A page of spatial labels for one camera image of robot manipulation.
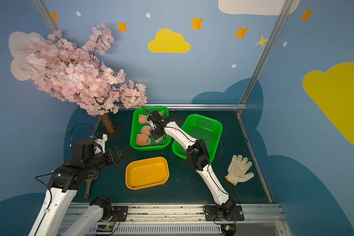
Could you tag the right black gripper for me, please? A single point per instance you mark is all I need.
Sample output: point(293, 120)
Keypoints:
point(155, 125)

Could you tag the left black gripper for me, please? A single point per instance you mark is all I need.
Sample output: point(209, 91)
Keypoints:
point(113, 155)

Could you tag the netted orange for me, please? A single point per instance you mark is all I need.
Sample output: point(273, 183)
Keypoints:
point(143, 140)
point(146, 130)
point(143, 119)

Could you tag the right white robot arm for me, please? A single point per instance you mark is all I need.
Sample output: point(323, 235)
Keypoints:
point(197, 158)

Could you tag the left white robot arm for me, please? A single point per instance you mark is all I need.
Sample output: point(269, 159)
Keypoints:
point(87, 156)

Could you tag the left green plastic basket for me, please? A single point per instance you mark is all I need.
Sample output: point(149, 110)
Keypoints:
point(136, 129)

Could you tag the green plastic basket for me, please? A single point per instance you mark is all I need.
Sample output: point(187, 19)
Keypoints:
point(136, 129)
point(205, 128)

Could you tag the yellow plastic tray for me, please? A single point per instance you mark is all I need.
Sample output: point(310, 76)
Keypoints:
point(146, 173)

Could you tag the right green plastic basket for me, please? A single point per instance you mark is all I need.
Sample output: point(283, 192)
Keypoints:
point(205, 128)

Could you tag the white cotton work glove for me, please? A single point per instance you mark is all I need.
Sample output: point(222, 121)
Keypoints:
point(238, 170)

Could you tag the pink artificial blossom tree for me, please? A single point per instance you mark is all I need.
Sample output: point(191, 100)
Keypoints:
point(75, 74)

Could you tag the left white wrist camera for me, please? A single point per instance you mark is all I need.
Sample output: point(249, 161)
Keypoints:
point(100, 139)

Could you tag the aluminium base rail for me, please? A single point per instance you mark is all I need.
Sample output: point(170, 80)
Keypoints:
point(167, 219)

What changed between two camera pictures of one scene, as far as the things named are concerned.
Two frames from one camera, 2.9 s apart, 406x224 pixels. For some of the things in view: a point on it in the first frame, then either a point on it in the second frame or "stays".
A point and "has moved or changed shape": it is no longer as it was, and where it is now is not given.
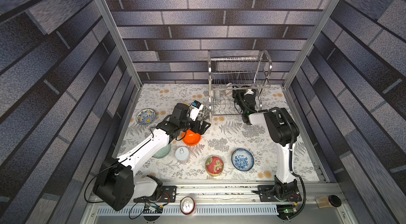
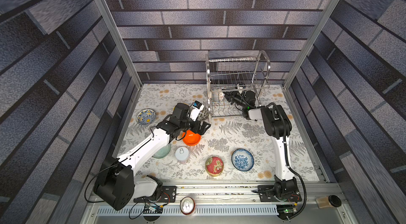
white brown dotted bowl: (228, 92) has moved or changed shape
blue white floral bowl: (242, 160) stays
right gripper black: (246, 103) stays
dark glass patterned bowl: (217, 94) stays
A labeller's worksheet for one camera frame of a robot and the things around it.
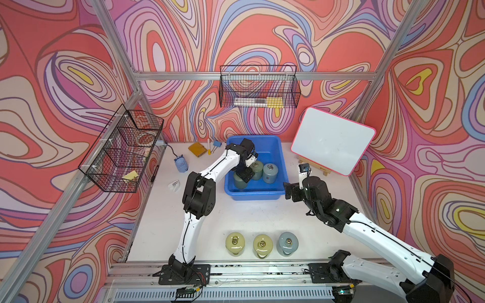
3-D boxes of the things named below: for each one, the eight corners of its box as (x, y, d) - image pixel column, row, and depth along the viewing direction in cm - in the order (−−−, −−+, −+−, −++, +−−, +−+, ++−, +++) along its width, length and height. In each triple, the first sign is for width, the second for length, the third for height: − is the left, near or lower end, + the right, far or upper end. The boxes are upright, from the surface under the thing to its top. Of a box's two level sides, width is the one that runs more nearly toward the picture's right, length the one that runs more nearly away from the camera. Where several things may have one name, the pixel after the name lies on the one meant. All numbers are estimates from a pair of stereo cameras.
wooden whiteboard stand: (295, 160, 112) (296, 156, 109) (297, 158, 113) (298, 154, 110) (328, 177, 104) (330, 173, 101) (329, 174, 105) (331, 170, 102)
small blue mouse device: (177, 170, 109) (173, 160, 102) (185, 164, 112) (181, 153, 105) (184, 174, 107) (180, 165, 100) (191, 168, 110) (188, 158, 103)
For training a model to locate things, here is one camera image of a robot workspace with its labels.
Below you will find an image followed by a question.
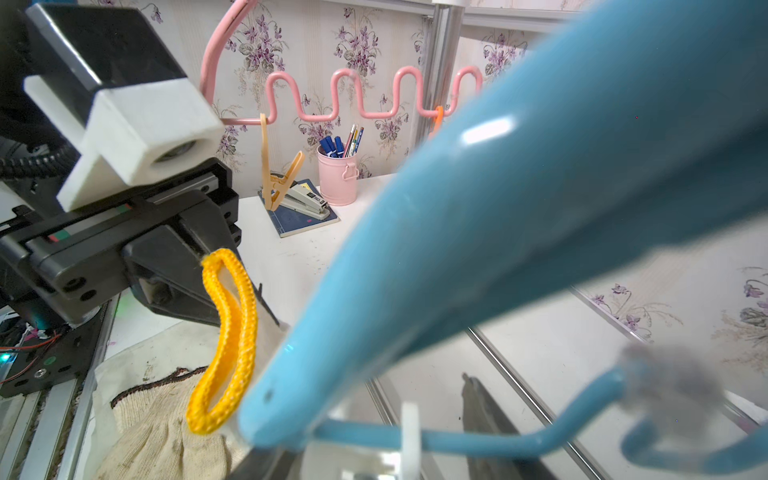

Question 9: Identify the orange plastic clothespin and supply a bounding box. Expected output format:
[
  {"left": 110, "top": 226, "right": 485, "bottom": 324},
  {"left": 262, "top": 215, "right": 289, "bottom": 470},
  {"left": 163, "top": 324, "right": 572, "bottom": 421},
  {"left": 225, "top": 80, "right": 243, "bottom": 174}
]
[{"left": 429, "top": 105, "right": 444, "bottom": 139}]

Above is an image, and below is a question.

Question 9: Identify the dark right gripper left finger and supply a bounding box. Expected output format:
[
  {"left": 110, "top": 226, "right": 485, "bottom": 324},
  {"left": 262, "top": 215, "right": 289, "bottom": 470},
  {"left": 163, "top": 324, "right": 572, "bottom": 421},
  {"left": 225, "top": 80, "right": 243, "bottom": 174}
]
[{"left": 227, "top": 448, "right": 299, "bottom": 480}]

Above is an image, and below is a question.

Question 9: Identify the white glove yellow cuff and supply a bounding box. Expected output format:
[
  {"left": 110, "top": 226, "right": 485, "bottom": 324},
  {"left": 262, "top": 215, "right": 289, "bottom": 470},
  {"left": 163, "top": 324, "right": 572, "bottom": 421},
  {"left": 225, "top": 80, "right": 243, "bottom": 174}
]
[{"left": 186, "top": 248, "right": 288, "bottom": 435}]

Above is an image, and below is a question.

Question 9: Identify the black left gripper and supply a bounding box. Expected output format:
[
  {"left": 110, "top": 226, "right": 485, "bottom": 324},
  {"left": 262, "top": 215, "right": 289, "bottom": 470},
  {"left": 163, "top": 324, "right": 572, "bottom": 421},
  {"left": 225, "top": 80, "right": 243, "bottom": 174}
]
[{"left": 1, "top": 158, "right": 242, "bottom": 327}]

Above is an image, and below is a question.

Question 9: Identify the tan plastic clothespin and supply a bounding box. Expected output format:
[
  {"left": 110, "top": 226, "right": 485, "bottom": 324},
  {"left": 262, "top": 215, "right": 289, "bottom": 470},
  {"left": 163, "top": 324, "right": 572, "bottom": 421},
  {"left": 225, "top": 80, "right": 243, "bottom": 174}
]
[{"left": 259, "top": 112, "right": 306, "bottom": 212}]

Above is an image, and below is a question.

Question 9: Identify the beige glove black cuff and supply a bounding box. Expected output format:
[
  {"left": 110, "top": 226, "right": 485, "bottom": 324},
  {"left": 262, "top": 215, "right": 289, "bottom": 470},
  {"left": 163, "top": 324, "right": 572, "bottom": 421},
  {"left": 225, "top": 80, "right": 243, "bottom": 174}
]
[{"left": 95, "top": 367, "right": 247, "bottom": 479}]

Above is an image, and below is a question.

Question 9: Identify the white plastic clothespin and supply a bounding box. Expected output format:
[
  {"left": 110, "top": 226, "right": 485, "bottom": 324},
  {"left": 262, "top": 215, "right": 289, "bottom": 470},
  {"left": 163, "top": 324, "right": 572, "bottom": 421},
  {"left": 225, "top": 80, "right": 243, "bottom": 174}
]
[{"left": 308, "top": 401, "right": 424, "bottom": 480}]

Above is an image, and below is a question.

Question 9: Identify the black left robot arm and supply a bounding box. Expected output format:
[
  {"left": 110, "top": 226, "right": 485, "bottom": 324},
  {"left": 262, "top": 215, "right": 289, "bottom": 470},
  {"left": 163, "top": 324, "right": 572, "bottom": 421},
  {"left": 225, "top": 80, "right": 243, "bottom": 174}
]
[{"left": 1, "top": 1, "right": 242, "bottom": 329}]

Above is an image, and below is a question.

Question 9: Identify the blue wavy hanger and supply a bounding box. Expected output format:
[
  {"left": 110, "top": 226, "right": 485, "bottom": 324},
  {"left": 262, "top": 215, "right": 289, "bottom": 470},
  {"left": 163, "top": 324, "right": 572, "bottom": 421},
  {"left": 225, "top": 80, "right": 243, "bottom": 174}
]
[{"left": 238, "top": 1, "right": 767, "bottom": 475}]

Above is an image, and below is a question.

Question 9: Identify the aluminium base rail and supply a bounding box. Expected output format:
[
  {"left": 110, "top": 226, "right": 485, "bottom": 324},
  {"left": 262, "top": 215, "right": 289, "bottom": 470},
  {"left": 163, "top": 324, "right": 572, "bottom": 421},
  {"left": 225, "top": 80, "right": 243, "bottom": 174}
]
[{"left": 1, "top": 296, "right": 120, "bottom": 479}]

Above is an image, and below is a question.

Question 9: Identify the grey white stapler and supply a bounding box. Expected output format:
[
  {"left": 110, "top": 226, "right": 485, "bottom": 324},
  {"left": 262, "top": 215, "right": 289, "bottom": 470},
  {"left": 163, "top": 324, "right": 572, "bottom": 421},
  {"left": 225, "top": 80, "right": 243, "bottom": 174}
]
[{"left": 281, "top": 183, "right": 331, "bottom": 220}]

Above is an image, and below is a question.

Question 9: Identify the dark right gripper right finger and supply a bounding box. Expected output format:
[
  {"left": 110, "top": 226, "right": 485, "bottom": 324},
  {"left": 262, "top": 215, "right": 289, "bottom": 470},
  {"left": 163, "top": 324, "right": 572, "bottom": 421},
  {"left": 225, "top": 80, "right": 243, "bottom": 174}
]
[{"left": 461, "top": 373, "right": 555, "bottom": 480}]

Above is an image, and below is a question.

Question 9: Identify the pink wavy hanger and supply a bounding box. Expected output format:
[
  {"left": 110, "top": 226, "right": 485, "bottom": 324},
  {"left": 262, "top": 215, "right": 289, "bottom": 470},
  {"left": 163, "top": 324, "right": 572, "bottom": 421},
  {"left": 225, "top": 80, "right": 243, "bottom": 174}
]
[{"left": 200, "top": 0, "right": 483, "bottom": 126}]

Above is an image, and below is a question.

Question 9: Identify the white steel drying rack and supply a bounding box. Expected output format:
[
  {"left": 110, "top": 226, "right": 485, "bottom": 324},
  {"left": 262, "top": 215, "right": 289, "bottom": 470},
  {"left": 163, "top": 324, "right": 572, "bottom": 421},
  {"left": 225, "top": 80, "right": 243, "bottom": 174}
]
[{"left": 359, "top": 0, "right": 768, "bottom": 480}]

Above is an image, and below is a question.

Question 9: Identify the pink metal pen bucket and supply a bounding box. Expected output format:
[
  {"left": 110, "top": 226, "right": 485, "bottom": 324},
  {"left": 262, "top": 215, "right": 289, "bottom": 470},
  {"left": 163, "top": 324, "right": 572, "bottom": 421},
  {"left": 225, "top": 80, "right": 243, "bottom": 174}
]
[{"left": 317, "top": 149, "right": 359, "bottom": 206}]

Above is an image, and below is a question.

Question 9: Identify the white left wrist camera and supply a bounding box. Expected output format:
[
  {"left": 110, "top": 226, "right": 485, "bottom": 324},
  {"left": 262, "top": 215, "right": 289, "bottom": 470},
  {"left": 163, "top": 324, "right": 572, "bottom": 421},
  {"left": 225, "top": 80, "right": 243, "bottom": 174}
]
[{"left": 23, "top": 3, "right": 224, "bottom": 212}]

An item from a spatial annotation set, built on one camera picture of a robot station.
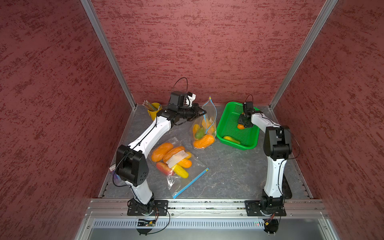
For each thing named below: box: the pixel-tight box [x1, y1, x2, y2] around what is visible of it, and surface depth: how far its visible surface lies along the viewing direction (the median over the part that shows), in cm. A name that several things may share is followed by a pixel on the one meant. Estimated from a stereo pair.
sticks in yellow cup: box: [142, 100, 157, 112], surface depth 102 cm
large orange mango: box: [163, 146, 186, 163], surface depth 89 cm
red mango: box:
== == ==
- WHAT YOU ARE ASKED TO DO
Give the lines again exactly, beginning with the first line of the records above and ending with the line that contains "Could you tag the left white wrist", and include no pictures.

- REPLY TO THE EXERCISE
A page of spatial labels for one camera image of robot manipulation.
Could you tag the right black gripper for me, please? A single point per instance you mark is all I need.
Sample output: point(293, 120)
Keypoints:
point(155, 125)

Could you tag the left black gripper for me, please? A single point per instance you mark is all I need.
Sample output: point(209, 91)
Keypoints:
point(113, 155)

Could you tag the netted orange for me, please? A single point per instance you mark is all I need.
Sample output: point(273, 183)
Keypoints:
point(143, 140)
point(146, 130)
point(143, 119)

Could you tag the right white robot arm for me, please? A single point per instance you mark is all I need.
Sample output: point(323, 235)
Keypoints:
point(197, 158)

Could you tag the left white robot arm for me, please? A single point per instance you mark is all I need.
Sample output: point(269, 159)
Keypoints:
point(87, 156)

Could you tag the left green plastic basket for me, please? A single point per instance you mark is all I need.
Sample output: point(149, 110)
Keypoints:
point(136, 129)

Could you tag the green plastic basket for me, please? A single point per instance you mark is all I need.
Sample output: point(187, 19)
Keypoints:
point(136, 129)
point(205, 128)

Could you tag the yellow plastic tray for me, please? A single point per instance you mark is all I need.
Sample output: point(310, 76)
Keypoints:
point(146, 173)

Could you tag the right green plastic basket for me, please? A single point per instance you mark is all I need.
Sample output: point(283, 192)
Keypoints:
point(205, 128)

Could you tag the white cotton work glove for me, please? A single point per instance you mark is all I need.
Sample output: point(222, 121)
Keypoints:
point(238, 170)

Could you tag the pink artificial blossom tree for me, please? A single point per instance you mark is all I need.
Sample output: point(191, 100)
Keypoints:
point(75, 74)

Could you tag the left white wrist camera for me, please? A single point per instance you mark is all I need.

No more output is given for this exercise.